● **EXERCISE REQUIREMENTS**: Of the material below, the lines to be retyped are those from the line containing "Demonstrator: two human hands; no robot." through the line containing "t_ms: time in", inclusive; reproduce them exactly.

-- MATERIAL PROVIDED follows --

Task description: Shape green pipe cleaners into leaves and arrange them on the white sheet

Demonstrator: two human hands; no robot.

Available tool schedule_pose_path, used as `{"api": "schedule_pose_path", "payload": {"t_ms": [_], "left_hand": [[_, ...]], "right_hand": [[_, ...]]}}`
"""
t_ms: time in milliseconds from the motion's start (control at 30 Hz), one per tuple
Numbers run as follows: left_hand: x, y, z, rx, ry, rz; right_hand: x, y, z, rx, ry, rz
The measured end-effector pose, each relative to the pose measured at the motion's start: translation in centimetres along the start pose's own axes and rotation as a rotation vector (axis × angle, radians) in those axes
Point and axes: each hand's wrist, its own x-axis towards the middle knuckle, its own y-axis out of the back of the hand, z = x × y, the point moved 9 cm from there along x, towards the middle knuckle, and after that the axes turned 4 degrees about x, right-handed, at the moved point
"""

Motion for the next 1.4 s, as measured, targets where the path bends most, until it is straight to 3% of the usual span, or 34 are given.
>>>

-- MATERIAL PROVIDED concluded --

● **TASK RESPONSE**:
Demonstrator: two human hands; no robot.

Available tool schedule_pose_path, used as `{"api": "schedule_pose_path", "payload": {"t_ms": [_], "left_hand": [[_, ...]], "right_hand": [[_, ...]]}}`
"""
t_ms: time in milliseconds from the motion's start (control at 30 Hz), one per tuple

The exercise output is complete.